[REQUIREMENT] Please reproduce the data exactly, excluding any pictures it contains.

[RECORDED DATA]
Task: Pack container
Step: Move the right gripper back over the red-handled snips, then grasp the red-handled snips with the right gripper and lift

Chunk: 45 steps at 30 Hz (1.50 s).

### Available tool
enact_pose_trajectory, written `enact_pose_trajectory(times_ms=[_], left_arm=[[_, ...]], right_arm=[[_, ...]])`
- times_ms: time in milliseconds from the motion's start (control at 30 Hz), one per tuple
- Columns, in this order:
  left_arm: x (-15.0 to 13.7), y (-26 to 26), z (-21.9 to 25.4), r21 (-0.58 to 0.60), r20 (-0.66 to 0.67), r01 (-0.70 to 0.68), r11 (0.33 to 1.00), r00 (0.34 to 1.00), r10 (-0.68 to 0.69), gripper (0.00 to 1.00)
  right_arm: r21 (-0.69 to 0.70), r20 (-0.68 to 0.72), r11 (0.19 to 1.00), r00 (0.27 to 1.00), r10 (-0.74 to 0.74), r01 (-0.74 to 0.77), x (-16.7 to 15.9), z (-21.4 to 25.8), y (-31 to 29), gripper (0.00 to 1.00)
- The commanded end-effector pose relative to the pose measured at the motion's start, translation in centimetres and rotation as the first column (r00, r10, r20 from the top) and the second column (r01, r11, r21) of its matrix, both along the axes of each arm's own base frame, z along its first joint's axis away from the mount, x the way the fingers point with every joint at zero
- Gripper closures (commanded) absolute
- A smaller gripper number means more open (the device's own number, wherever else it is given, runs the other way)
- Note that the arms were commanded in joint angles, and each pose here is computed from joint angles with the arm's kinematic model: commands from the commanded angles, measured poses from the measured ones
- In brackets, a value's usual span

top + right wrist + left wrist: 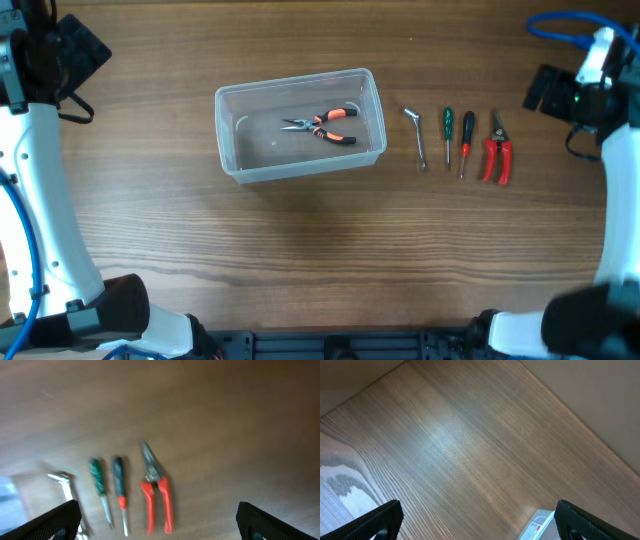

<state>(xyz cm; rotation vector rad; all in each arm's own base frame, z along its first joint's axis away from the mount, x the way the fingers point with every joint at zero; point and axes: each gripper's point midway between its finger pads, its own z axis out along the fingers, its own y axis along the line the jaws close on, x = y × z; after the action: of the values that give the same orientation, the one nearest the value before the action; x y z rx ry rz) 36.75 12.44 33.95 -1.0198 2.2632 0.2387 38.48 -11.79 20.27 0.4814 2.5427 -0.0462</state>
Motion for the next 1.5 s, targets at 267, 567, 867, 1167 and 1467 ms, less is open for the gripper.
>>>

[EXERCISE OUTPUT]
Task: Pack container
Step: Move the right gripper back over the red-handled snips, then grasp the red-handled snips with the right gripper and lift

Chunk: 45 steps at 30 Hz (1.50 s).

### Available tool
enact_pose_trajectory, written `enact_pose_trajectory(times_ms=[_], left_arm=[[_, ...]], right_arm=[[_, ...]])`
- times_ms: time in milliseconds from the motion's start (control at 30 Hz), one per tuple
- Columns, in this order:
  left_arm: x (-15.0 to 13.7), y (-26 to 26), z (-21.9 to 25.4), r21 (-0.58 to 0.60), r20 (-0.66 to 0.67), r01 (-0.70 to 0.68), r11 (0.33 to 1.00), r00 (0.34 to 1.00), r10 (-0.68 to 0.69), gripper (0.00 to 1.00)
  right_arm: r21 (-0.69 to 0.70), r20 (-0.68 to 0.72), r11 (0.19 to 1.00), r00 (0.27 to 1.00), r10 (-0.74 to 0.74), r01 (-0.74 to 0.77), x (-16.7 to 15.9), z (-21.4 to 25.8), y (-31 to 29), gripper (0.00 to 1.00)
- The commanded end-effector pose relative to the pose measured at the motion's start, translation in centimetres and rotation as the first column (r00, r10, r20 from the top) and the second column (r01, r11, r21) of its matrix, both along the axes of each arm's own base frame, z along its first joint's axis away from the mount, x the way the fingers point with every joint at zero
- Gripper closures (commanded) absolute
- A smaller gripper number means more open (the device's own number, wherever else it is given, runs the other way)
- Note that the arms were commanded in joint angles, and each pose here is computed from joint angles with the arm's kinematic model: commands from the commanded angles, measured poses from the measured ones
- In brackets, a value's usual span

top + right wrist + left wrist: 

<state>(xyz cm; rotation vector rad; all in each arm's own base frame, z along its first joint's axis away from the mount, x the way the fingers point with every joint at zero; point and axes: each gripper's point midway between its finger pads, its own z axis out along the fingers, its own y axis along the line the jaws close on, x = y × z; after the action: of the values that give the same orientation, the one nearest the value before the action; x y z rx ry rz) 36.75 12.44 33.95 -1.0198 2.2632 0.2387 38.48 -11.79 20.27 0.4814 2.5427 -0.0462</state>
Motion for the next 1.5 s, targets at 267, 567, 867, 1167 and 1467 ms, less is open for the gripper.
>>>

Reply complete, and nothing else is required.